Все подтвердили, что это правда, и многие добавили, что брат рассказчика действительно
достойный и прекрасный человек.
— Да, — отвечал тот, — вот я и поведу речь об этом, как вы говорите, прекрасном
человеке.
ГЛАВА ВТОРАЯ
Назад тому три года брат приехал ко мне на святки из провинции, где он тогда
служил, и точно его какая муха укусила — приступил ко мне и к моей жене с неотступною
просьбою: “Жените меня”.
Мы сначала думали, что он шутит, но он серьезно и не с коротким пристает: “Жените,
сделайте милость! Спасите меня от невыносимой скуки одиночества! Опостылела холостая
жизнь, надоели сплетни и вздоры провинции, — хочу иметь свой очаг, хочу сидеть
вечером с дорогою женою у своей лампы. Жените!”

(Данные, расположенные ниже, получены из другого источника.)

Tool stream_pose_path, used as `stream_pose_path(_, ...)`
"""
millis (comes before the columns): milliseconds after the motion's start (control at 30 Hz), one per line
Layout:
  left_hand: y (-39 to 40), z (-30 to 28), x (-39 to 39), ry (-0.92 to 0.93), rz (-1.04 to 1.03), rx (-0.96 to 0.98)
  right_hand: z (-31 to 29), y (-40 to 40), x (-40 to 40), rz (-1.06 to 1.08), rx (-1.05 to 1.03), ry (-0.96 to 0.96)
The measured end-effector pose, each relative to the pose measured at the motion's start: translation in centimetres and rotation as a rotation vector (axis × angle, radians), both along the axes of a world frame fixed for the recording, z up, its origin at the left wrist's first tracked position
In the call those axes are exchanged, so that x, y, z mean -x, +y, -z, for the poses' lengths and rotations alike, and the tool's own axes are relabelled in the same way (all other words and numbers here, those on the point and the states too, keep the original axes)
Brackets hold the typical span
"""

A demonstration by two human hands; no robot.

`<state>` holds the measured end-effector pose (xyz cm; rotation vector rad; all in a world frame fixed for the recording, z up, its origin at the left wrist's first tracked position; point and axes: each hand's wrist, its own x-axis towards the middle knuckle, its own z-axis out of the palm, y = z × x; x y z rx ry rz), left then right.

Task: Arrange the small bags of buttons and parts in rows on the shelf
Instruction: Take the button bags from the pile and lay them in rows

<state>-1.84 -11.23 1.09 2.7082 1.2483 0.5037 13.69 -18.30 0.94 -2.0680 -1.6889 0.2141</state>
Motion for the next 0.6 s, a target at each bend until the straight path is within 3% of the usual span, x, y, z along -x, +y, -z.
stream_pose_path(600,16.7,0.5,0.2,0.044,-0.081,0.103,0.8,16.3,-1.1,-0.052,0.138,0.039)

— Ну да постой же, — говорим, — все это прекрасно и пусть будет по-твоему,
— Господь тебя благослови, — женись, но ведь надобно же время, надо иметь в виду
хорошую девушку, которая бы пришлась тебе по сердцу и чтобы ты тоже нашел у нее
к себе расположение. На все это надо время.
А он отвечает:
— Что же — времени довольно: две недели святок венчаться нельзя, — вы меня
в это время сосватайте, а на Крещенье вечерком мы обвенчаемся и уедем.
— Э, — говорю, — да ты, любезный мой, должно быть немножко с ума сошел от скуки.

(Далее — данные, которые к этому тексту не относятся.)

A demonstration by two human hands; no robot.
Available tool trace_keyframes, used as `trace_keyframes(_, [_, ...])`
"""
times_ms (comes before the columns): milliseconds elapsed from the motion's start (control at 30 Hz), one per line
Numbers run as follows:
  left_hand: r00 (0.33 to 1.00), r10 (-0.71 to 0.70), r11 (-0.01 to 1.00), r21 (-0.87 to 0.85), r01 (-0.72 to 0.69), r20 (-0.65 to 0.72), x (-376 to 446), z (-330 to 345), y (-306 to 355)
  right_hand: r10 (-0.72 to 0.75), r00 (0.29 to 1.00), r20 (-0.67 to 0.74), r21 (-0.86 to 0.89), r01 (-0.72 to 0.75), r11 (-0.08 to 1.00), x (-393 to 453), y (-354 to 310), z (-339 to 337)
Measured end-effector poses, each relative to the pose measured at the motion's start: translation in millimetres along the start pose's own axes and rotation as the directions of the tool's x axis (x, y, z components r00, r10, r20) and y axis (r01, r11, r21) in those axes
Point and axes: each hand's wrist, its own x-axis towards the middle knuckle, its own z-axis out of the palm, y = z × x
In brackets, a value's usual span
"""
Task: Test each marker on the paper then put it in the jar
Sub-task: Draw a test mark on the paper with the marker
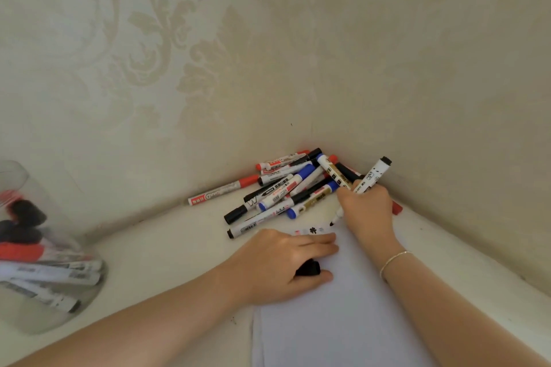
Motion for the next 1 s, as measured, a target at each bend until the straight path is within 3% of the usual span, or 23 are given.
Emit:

(Слoва “психопат” тогда еще не было у нас в употреблении.) Мне, — говорю, — с
тобой дурачиться некогда, я сейчас в суд на службу иду, а ты вот тут оставайся
с моей женою и фантазируй.
Думал, что все это, разумеется, пустяки или, по крайней мере, что это затея
очень далекая от исполнения, а между тем возвращаюсь к обеду домой и вижу, что
у них уже дело созрело. Жена говорит мне:
— У нас была Машенька Васильева, просила меня съездить с нею выбрать ей платье,
и пока я одевалась, они (то есть брат мой и эта девица) посидели за чаем, и брат
говорит: “Вот прекрасная девушка! Что там еще много выбирать — жените меня на
ней!”
Я отвечаю жене:
— Теперь я вижу, что брат в самом деле одурел.

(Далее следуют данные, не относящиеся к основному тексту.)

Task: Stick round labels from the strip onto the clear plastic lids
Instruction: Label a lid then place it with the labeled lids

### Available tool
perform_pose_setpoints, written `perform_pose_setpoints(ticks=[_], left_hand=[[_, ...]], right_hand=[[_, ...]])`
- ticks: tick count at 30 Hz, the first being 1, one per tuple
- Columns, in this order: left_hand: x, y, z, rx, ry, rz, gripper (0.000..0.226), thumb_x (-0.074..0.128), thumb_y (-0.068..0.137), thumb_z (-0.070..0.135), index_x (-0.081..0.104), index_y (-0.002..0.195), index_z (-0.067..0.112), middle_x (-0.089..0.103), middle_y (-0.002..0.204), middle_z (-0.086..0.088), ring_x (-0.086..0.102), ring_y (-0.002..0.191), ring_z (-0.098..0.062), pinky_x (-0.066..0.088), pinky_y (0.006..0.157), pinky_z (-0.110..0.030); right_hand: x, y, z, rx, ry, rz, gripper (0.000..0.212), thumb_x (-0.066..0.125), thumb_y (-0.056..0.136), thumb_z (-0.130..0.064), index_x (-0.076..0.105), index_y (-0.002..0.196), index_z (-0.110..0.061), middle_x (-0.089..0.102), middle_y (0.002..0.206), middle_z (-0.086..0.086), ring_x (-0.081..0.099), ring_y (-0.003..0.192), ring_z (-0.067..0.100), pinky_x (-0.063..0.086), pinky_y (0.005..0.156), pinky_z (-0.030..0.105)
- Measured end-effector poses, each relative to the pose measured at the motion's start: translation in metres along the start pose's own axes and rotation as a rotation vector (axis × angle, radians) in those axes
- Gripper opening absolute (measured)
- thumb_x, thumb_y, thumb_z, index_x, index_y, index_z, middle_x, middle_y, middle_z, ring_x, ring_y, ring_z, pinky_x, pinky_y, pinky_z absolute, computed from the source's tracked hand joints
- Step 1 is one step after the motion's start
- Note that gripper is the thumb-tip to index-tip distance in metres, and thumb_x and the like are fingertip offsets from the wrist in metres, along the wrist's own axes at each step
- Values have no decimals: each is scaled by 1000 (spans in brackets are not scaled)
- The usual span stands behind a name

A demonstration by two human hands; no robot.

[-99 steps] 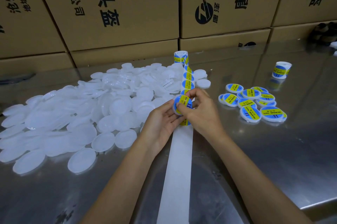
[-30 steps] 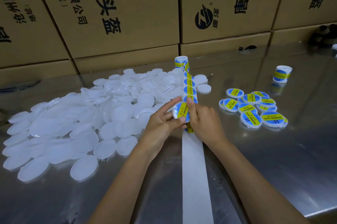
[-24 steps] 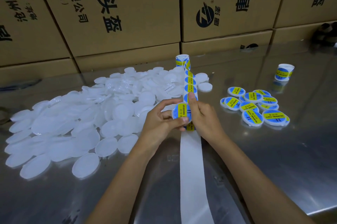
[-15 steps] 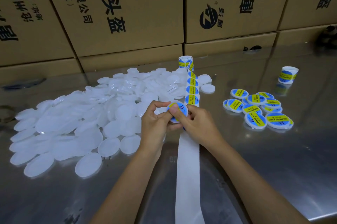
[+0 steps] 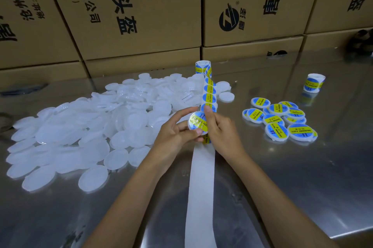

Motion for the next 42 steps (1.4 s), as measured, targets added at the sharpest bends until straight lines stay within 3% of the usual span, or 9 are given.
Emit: perform_pose_setpoints(ticks=[6,8,13,19,23,31,36,39,42], left_hand=[[-21,-1,-1,10,-134,200,37,76,80,-6,61,109,12,75,96,-24,75,88,-33,61,73,-31],[-21,-1,0,14,-107,219,31,77,82,2,61,108,11,76,95,-23,76,88,-33,62,72,-31],[-25,-4,7,49,-77,273,22,73,88,18,62,104,8,77,93,-18,76,84,-30,62,66,-31],[-28,-8,9,40,6,329,20,72,91,23,57,94,9,77,85,-9,76,77,-27,62,58,-33],[-29,-6,13,54,72,341,30,76,87,17,50,93,5,72,82,-24,74,67,-25,57,47,-31],[-40,-8,12,42,135,428,26,64,98,27,53,91,4,76,76,-6,70,50,-28,54,48,-25],[-39,-2,7,36,98,412,17,49,106,19,64,106,13,74,107,-5,75,88,-23,59,54,-32],[-42,-1,11,94,280,421,21,46,104,7,65,103,17,73,105,-4,72,91,-20,62,60,-34],[-44,-1,14,149,413,428,30,42,102,0,65,100,19,73,100,0,71,90,-16,61,65,-31]], right_hand=[[13,-2,2,4,-33,-72,60,54,95,-53,42,62,-5,37,54,4,34,53,10,29,50,22],[14,-2,1,5,-18,-92,60,50,98,-49,51,67,2,47,55,8,40,54,11,33,52,22],[19,-4,-3,-10,-20,-133,46,41,105,-39,49,62,-24,51,56,-6,46,56,6,35,55,19],[25,-8,-6,-33,-41,-198,42,37,106,-36,53,68,-26,56,61,-9,53,63,6,38,60,20],[30,-10,-7,13,22,-219,52,37,106,-39,49,56,-36,50,52,-15,47,56,3,34,57,16],[34,-8,1,81,15,-312,57,50,100,-44,43,66,1,28,59,1,25,51,10,22,47,21],[-8,6,29,269,70,-6,53,49,101,-45,44,64,-7,39,56,1,37,44,4,31,48,17],[-46,8,60,446,166,237,52,48,100,-47,57,65,-10,52,54,-2,46,49,10,37,55,26],[-72,2,82,570,363,433,45,46,103,-42,62,72,-14,55,57,-1,43,43,8,35,44,21]])
Point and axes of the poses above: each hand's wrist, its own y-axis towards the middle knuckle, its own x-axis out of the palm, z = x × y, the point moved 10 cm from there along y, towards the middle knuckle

— Нет, позволь, — отвечает жена, — отчего же это непременно “одурел”? Зачем
же отрицать то, что ты сам всегда уважал?
— Что это такое я уважал?
Безотчетные симпатии, влечения сердца.
— Ну, — говорю, — матушка, меня на это не подденешь. Все это хорошо вовремя
и кстати, хорошо, когда эти влечения вытекают из чего-нибудь ясно сознанного,
из признания видимых превосходств души и сердца, а это — что такое... в одну минуту
увидел и готов обрешетиться на всю жизнь.
— Да, а ты что же имеешь против Машеньки? — она именно такая и есть, как ты
говоришь, — девушка ясного ума, благородного характера и прекрасного и верного
сердца. Притом и он ей очень понравился.
— Как! — воскликнул я, — так это ты уж и с ее стороны успела заручиться признанием?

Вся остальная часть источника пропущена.